彼の言い分



学年でも有名なくらい甘党な私だが、私の彼氏もなかなかの甘党だと思う。だって好きな食べ物が善哉だし、デートでよく行く場所は甘味処だから。そういうの、私は別に嫌じゃ無かったんだけど、友人に話したら有り得ないと言われてしまった。どう言う事だ。


「デートで甘味処てありえへん」
「えーなんで?」
「なんでやない!ちゅーか、よく行くやなくてそこしか行かんのとちゃう?」
「え、なんでわかったの?」


ありえへんわ…と再度呟きながら私の机に項垂れる友人を訳が分からないと言った様に見つめれば、あんな?とため息交じりに言われ肩を掴まれた。なんだと言うのだ。


「こんなん言うたらアレやけど。財前てなんなん?アホ?」
「光はアホじゃないよ、天才だよ」
「ちゃうわ。アホは名無しやった」


うわ、ひどい。て言うか、普通人の彼氏の悪口彼女に言うか?そっちの方があり得ないよ。それに光は本当に天才だ。大抵の事なら人並み以上にやって見せるし、テニスだって天才って呼ばれて先生に期待されちゃう位だし。それにカッコいいし優しいし可愛いし。…まぁ、ちょっと素っ気無いとこもあるけど…。
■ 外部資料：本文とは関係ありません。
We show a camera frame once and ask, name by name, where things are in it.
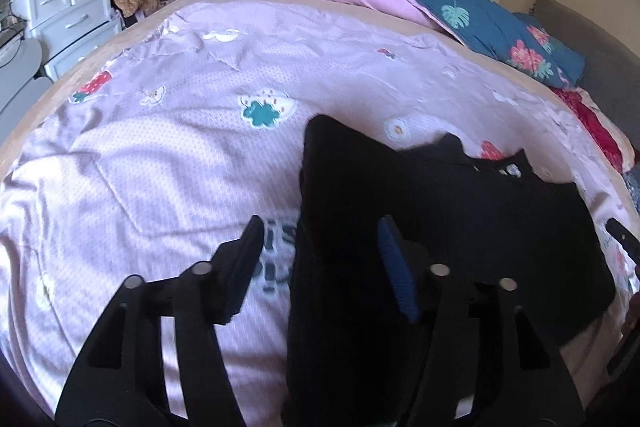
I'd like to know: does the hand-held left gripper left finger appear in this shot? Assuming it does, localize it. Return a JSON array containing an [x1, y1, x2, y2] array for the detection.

「あたしが言いたいんはなんでデートに甘味処やねん、っちゅーことや。」

「いいじゃん別に。美味しいし」

「あかん!絶対あかんって!可笑しいやろ!」

「仮にそれが可笑しいとして、なんで文句言われなきゃいけないのさー」


ふて腐れた様に頬袋に空気を溜めて言えば、フニッと頬を押されて空気が逃げて行った。えへ、と笑えば友人も笑ってくれたがすぐに真剣な表情になり、話を戻されてしまった。


「楽しいの?甘味処。他んとこ行きたいとか無いん?」

「んー…特に無いかなぁ。あ、でも光のお家行ってみたいと思った事はあるけど。」

「なんやそれ!遊園地とか行きたないの?」

「光、人ごみとか苦手そうだもん」

「なんやそれ、ありえへん!」

「…本人の前で話してる名無し等が一番ありえへんわ」


バンと音を立てて私の机をたたく彼女。それ、私の机なんだけどな。なんて考えながら彼女の言い分を聞いていると隣の席で寝ていた光が起きてしまった様で、眠そうに眼を擦りながらそんな事を言って来た。まぁ、確かに、正論ですね。


「ごめんね、起しちゃった?」

「別に。最初から起きとったから」


なんだって?という事はなんだ、タヌキ寝入りをしていた、とそう言う事ですか。そんでもって会話なんか全部ばっちり聞こえちゃってた訳ですか、どーぞー?


「どーぞーじゃないやろ」

「えへ」

「可愛くない」

「…怒ってる?」

「別に」


怒ってんじゃーん。ばっちり怒ってんじゃーん。友人に至ってはもう無視だ。自分最初から関係無いですよスタンスに入ってる。くっそ、お前のせいなのに。機嫌を直してもらう為に善哉でも奢ろうかな。


「…あのさ、」

「ん?」

「…行きたい所あるんやったら言えよ」

「…え、いいの?」

「…別にええんちゃう?俺も」



あんたが楽しい方がええし。


(…ちょ、何今の爆弾投下)
(…は?)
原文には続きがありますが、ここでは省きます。